De Rossi E, Brigidi P, Welker N E, Riccardi G, Matteuzzi D
Department of Genetics and Microbiology A. Buzzati Traverso, University of Pavia, Italy.
Res Microbiol. 1994 Oct;145(8):579-83. doi: 10.1016/0923-2508(94)90074-4.

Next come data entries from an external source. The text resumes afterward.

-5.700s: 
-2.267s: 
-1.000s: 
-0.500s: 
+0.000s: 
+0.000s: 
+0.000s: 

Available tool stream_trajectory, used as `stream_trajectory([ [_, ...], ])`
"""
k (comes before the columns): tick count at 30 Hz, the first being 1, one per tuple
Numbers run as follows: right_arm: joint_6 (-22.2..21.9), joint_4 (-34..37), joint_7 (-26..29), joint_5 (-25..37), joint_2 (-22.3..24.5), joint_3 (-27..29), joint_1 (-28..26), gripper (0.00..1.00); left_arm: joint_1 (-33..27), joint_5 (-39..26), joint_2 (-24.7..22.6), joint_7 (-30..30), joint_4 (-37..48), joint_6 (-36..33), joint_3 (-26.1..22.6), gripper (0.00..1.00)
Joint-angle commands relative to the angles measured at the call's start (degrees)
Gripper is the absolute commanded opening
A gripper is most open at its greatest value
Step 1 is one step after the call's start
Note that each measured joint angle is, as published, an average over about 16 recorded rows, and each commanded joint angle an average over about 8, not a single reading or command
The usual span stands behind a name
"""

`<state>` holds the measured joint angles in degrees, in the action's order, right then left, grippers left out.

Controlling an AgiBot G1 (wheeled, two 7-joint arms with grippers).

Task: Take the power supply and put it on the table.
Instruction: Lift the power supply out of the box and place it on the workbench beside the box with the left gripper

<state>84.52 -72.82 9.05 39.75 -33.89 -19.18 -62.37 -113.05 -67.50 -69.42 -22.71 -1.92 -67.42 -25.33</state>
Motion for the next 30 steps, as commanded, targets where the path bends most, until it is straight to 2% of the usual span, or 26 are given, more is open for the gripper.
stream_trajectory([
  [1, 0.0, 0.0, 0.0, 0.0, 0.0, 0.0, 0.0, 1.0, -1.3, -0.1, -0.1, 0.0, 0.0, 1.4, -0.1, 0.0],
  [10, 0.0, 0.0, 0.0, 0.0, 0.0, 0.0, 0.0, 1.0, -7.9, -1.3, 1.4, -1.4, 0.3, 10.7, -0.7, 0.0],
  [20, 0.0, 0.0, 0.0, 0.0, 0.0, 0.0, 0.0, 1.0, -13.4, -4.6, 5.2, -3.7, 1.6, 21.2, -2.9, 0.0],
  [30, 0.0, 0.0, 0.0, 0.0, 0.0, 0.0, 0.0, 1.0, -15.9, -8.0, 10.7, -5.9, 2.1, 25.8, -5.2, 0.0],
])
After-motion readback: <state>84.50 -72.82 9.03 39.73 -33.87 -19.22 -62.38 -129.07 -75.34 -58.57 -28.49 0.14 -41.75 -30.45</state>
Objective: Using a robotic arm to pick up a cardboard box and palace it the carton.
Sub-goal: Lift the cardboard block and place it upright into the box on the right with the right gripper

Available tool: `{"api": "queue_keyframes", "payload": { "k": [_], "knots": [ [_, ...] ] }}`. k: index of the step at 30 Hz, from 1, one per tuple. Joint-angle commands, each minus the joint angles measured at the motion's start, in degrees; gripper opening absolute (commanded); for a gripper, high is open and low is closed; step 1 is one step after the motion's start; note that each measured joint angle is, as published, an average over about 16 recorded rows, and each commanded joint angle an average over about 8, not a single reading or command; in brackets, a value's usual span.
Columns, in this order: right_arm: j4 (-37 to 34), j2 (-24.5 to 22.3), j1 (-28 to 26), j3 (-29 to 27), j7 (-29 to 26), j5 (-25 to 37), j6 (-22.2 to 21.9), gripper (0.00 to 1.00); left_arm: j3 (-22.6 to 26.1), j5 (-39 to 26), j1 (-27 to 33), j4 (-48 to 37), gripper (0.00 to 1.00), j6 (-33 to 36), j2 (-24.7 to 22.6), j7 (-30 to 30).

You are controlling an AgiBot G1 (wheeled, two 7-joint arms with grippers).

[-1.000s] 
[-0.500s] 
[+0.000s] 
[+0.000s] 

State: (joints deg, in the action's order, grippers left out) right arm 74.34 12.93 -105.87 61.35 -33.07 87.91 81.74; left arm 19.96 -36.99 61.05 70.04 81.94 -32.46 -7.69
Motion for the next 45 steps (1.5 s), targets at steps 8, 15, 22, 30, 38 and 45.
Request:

Cloning vector plasmid pRP9 was constructed on the basis of the broad host-range plasmid pLM6. pRP9 was a small plasmid (2.9 kb), possessed a convenient polyrestriction site sequence and efficiently transformed Bacillus subtilis, Bacillus stearothermophilus and Escherichia coli. Furthermore, pRP9 presented a very high segregational stability in Bacillus hosts. Also, the structural stability in Bacillus strains, grown under selective pressure, of pRP9 carrying a 3-kb fragment, was high. No single-stranded and high-molecular weight pRP9 DNA was found in B. stearothermophilus. The host/vector systems described possessed all the properties required for efficient gene cloning.
克隆载体质粒pRP9是在广宿主范围质粒pLM6的基础上构建的。pRP9是一种小质粒(2.9 kb),具有方便的多限制酶切位点序列,能高效转化枯草芽孢杆菌、嗜热脂肪芽孢杆菌和大肠杆菌。此外,pRP9在芽孢杆菌宿主中表现出非常高的分离稳定性。而且,在选择性压力下生长的芽孢杆菌菌株中,携带3 kb片段的pRP9的结构稳定性也很高。在嗜热脂肪芽孢杆菌中未发现单链和高分子量的pRP9 DNA。所描述的宿主/载体系统具备高效基因克隆所需的所有特性。